The market participant table for this quarter once again shows an increased number of players but now for the first time, a new column has been added to highlight the new phenomenon of vertically integrated companies that are designing and building their own SoCs. Apple has led the charge and Google has been an eager follower but with recent rumors of Amazon taking the step into chip design, we have a full-fledged trend.

JPR's quarterly VPU report provides the in-depth information needed to access opportunities, suppliers, and competitors.

JPR's new quarterly VPU service analyzes the suppliers, the technology, the processors, and the market opportunities. As robust as the market is, there will be consolidation through either failures or acquisitions, and we think there will be just a half dozen suppliers, three major companies, and three niche players by 2020.

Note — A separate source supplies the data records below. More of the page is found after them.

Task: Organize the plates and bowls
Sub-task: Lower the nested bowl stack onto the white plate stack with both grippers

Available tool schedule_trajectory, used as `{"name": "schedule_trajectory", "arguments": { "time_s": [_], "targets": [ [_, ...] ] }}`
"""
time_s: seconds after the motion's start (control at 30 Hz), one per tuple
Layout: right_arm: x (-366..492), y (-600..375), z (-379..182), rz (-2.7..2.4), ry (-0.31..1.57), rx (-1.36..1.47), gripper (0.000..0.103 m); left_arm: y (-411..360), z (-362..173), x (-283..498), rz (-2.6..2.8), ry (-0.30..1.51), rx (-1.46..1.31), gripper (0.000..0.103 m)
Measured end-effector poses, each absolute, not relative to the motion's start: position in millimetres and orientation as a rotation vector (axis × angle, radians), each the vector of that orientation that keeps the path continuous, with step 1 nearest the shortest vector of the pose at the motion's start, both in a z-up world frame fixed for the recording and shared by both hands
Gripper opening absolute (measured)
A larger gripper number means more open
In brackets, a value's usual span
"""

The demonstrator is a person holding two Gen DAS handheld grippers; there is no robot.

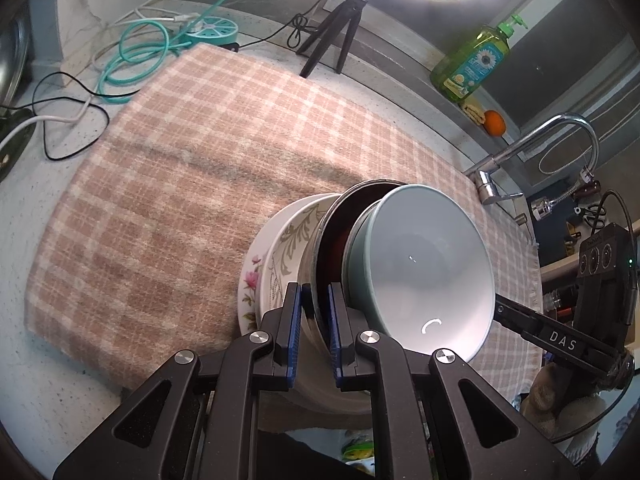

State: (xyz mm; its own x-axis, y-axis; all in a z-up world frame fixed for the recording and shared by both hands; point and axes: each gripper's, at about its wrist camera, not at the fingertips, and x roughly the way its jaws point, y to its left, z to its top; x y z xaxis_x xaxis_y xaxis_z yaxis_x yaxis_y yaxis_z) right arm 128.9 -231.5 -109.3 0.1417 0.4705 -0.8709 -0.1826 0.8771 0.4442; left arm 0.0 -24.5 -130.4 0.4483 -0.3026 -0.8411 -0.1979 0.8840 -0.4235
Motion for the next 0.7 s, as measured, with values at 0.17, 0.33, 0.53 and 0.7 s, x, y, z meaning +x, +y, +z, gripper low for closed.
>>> {"name": "schedule_trajectory", "arguments": {
  "time_s": [0.17, 0.33, 0.53, 0.7],
  "targets": [
    [128.6, -230.5, -110.8, 0.479, 1.356, 0.255, 0.011, -24.1, -130.9, -0.9, -0.069, 1.117, -0.509, 0.01],
    [127.2, -231.7, -112.2, 0.478, 1.36, 0.257, 0.011, -23.4, -130.6, 0.5, -0.071, 1.114, -0.509, 0.01],
    [124.5, -234.0, -111.0, 0.477, 1.361, 0.264, 0.012, -23.8, -130.3, 3.4, -0.075, 1.111, -0.501, 0.01],
    [123.0, -235.8, -110.0, 0.482, 1.364, 0.275, 0.013, -23.8, -131.0, 4.3, -0.076, 1.11, -0.503, 0.01]
  ]
}}
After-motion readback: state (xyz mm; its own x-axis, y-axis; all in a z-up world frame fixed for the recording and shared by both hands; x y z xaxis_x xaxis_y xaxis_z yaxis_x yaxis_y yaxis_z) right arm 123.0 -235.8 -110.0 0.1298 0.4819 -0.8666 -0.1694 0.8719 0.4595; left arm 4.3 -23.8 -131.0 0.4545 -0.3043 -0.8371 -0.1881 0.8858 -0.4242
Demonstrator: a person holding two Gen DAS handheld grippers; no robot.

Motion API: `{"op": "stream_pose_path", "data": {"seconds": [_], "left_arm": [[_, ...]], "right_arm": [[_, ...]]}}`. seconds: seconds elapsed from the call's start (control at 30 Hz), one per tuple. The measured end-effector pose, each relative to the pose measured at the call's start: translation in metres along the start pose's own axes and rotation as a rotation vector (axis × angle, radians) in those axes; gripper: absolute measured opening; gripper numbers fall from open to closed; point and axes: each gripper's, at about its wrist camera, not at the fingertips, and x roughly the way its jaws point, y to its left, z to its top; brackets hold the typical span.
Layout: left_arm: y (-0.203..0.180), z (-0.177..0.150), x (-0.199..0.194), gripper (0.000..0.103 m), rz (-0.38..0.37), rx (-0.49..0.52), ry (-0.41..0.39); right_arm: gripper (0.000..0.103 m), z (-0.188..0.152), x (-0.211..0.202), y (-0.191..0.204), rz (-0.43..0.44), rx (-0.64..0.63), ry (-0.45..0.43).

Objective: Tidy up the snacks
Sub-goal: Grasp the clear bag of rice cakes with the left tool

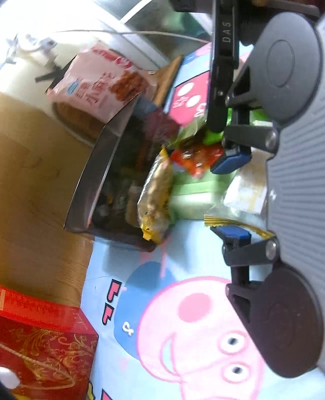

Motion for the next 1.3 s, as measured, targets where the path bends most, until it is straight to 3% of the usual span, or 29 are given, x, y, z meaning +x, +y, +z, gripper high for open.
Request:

Where will your supplier, company, or competitors be in 2020? JPR's VPU report can help assess those opportunities and threats.

About Jon Peddie Research

Dr. Jon Peddie has been active in the graphics and multimedia fields for more than 30 years. Jon Peddie Research is a technically oriented multimedia and graphics research and consulting firm. Based in Tiburon, California, JPR provides consulting, research, and other specialized services to technology companies in a variety of fields including graphics development, multimedia for professional applications and consumer electronics, high-end computing, and Internet-access product development. MarketWatch is a quarterly report focused on the market activity of PC graphics controllers for notebook and desktop computing.